You Can’t Evict an Idea

Camps may have been dismantled or evicted, but the people involved in them still have each other’s contact details and can announce further actions and campaigns to hundreds or even thousands of supporters via social media. Communication between the regional, national and international occupations is on-going, with conferences, discussions and planning for future actions continuing even now.

What we have witnessed is a large number of individuals who take issue with the current handling of the economy coming together. People are starting to wake up to the idea that they have had the power all along, and that authorities can be rendered ineffective if enough people ignore them. Revolution with no idea of what to do afterwards can lead to a worse state of affairs than before – things need to be thought through, and this takes time.

The Occupy Movement is far from over and has had a whole winter to reflect, reassess and learn. Occupy London has a new base at the Limehouse, and Wall Street recently re-occupied Zuccotti Park on its 6-month anniversary. Meetings and talks are still happening on the steps of St Paul’s. An Occupy South West conference took place on 25/25th March 2012, with ideas being shared and future actions decided. A fourth national conference is planned for April. There have been re-occupations in several cities and more are planning to re-occupy or take part in some other kind of direct action. Many of those that formerly camped out still meet up and communicate, and are planning targeted demonstrations, protests and campaigns for the near future.

This is an organic movement, continually evolving as people learn more and come up with new ideas and tactics. Numerous off-shoots from the movement are starting to take on a life of their own. The Move Your Money campaign, a simple idea – if you don’t like the big banks, move your money somewhere else, like an ethical bank or a credit union – has been given much weight by the Occupy Movement, with several occupations organising their own Move Your Money events and campaigns to get councils to move to ethical banks. People’s Assemblies, independent democratic forums for discussion, debate and formulation of ideas and proposals – open to all to attend – have been set up and are now active in many cities, most prominently in Bath.

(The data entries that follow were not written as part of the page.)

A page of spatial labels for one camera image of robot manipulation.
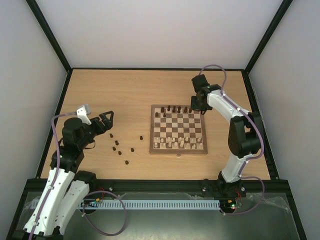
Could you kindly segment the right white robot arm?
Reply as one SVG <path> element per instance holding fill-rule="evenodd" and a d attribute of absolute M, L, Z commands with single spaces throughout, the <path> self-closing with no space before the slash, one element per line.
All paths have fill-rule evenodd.
<path fill-rule="evenodd" d="M 227 142 L 230 156 L 219 172 L 216 184 L 220 194 L 229 196 L 239 186 L 249 161 L 264 151 L 262 118 L 258 112 L 250 112 L 236 104 L 218 84 L 210 85 L 205 75 L 199 74 L 191 82 L 195 91 L 195 96 L 191 97 L 191 108 L 202 115 L 215 109 L 229 123 Z"/>

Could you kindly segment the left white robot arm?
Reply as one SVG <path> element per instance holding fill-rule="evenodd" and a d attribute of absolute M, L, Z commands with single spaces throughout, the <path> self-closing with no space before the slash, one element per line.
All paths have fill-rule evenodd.
<path fill-rule="evenodd" d="M 81 200 L 95 188 L 96 174 L 78 170 L 85 148 L 95 137 L 113 127 L 114 112 L 88 118 L 86 106 L 70 112 L 56 139 L 49 175 L 38 204 L 23 229 L 15 230 L 13 240 L 62 240 L 71 216 Z"/>

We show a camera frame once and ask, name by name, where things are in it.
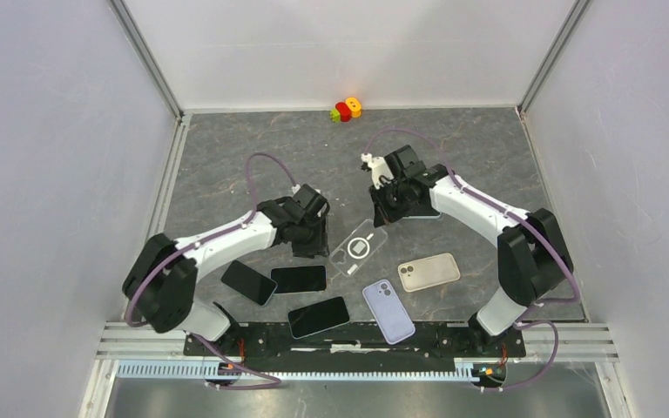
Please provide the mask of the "clear magsafe phone case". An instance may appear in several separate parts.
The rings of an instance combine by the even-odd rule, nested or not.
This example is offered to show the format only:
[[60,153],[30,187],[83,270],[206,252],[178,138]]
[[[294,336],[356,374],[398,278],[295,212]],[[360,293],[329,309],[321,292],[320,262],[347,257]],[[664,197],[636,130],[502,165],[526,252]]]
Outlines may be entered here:
[[352,277],[387,239],[382,227],[375,227],[371,219],[365,219],[330,253],[329,261],[341,274]]

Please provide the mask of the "light blue phone case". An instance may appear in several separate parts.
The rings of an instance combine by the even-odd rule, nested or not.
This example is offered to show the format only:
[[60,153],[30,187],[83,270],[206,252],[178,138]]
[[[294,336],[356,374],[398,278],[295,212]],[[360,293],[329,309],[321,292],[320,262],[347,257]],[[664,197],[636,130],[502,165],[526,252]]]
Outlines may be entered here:
[[442,214],[434,209],[416,208],[404,215],[405,219],[439,219]]

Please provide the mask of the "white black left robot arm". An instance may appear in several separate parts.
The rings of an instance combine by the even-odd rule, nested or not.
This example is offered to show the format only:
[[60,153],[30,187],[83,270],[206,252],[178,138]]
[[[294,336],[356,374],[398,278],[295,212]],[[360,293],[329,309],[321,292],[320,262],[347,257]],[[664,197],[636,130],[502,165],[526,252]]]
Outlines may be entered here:
[[124,320],[156,333],[196,334],[216,354],[230,354],[239,332],[219,307],[195,298],[198,282],[217,268],[257,251],[289,244],[298,258],[328,255],[330,204],[312,186],[294,187],[290,196],[264,200],[238,219],[196,235],[151,236],[128,273],[122,292]]

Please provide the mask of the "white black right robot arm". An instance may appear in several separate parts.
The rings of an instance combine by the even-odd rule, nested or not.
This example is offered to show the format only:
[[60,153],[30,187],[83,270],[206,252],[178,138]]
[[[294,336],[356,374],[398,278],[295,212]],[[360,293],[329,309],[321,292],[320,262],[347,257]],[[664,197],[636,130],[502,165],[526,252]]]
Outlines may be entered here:
[[505,204],[469,185],[443,164],[426,166],[411,146],[384,156],[361,155],[376,227],[420,211],[439,212],[486,238],[497,250],[498,289],[469,320],[468,342],[477,354],[503,345],[503,334],[546,294],[571,282],[573,265],[555,215]]

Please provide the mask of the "beige translucent phone case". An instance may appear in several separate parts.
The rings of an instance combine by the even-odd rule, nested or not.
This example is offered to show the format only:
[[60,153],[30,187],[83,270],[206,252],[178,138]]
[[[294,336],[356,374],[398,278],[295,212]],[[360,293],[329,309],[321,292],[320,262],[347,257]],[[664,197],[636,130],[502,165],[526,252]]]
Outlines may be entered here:
[[450,253],[405,262],[397,267],[397,273],[408,293],[437,287],[461,278],[458,265]]

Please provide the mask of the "lilac phone case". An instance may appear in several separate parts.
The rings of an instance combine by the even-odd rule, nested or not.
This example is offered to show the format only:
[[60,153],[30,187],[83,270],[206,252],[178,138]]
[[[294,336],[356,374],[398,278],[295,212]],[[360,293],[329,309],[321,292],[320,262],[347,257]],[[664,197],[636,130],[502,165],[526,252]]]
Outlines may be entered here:
[[364,287],[362,296],[389,345],[407,340],[416,332],[415,324],[388,280]]

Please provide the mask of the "black smartphone middle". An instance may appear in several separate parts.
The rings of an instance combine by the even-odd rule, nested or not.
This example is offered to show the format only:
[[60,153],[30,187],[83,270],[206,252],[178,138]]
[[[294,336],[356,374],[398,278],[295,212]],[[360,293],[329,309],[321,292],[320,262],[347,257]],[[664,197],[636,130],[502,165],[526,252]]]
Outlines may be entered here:
[[270,278],[277,284],[276,294],[322,292],[327,288],[324,265],[278,267]]

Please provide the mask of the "black smartphone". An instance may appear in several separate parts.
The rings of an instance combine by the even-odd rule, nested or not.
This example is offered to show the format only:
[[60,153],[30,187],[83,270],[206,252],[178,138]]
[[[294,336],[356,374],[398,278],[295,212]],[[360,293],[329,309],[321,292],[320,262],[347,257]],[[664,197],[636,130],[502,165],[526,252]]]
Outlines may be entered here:
[[322,292],[327,288],[324,265],[278,267],[270,278],[277,284],[276,294]]
[[312,305],[297,308],[287,314],[289,328],[294,339],[318,334],[350,322],[343,297],[337,296]]
[[278,288],[274,280],[238,260],[230,264],[220,281],[261,307],[271,300]]

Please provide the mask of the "black smartphone leftmost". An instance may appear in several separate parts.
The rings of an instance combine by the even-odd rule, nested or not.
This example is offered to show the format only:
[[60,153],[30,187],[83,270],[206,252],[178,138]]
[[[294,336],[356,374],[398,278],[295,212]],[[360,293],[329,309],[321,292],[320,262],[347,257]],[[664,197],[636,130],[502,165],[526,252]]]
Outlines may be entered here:
[[278,288],[274,280],[238,260],[230,264],[220,281],[261,307],[271,300]]

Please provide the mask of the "black smartphone front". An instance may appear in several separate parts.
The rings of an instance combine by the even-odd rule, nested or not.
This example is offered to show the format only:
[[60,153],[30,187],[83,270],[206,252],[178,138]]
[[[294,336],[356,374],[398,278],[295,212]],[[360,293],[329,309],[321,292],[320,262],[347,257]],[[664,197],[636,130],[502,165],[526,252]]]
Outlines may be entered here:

The Occupy Movement is not alone in being disgruntled with the current economic situation. There are many other groups, campaigns and organisations (and plenty of non-affiliated individuals) – from environmental groups to trade unions – that perceive money, or lack of it, as one of the root cause of their grievances. Len McCluskey, head of the Unite union, is calling for protests during the Olympics over cuts to public services. The anti-nuclear lobby is rising to prominence once more due to the likelihood of new nuclear power stations being built in the UK, giving more profit to huge energy companies rather than investment in renewables that can produce cleaner and cheaper electricity. Environmental organisations have attacked the budget for not delivering on green promises, and others have criticised it for benefitting the rich. Hell, even the Police Federation is balloting for strike action. In these times, all of these organisations could benefit from working closely together to achieve a better future.

Whether you agree with Occupy or not, to those that yearn for change and long for a better world, now, more than ever, is the time to start talking, start writing, start standing up, start sharing ideas, stop whispering and start singing and shouting, and to start taking action. The world run by the “1%” is, and always has been, temporary and fragile – and fully capable of changing or even being completely torn down, if only enough people can realise that the power has been in their own hands all along.

Standing Stone is a forward-thinking political and environmental campaigner, activist and blogger, and an individual participant in the Occupy Movement. The views expressed here are his own and are not necessarily representative of the Occupy Movement as a whole.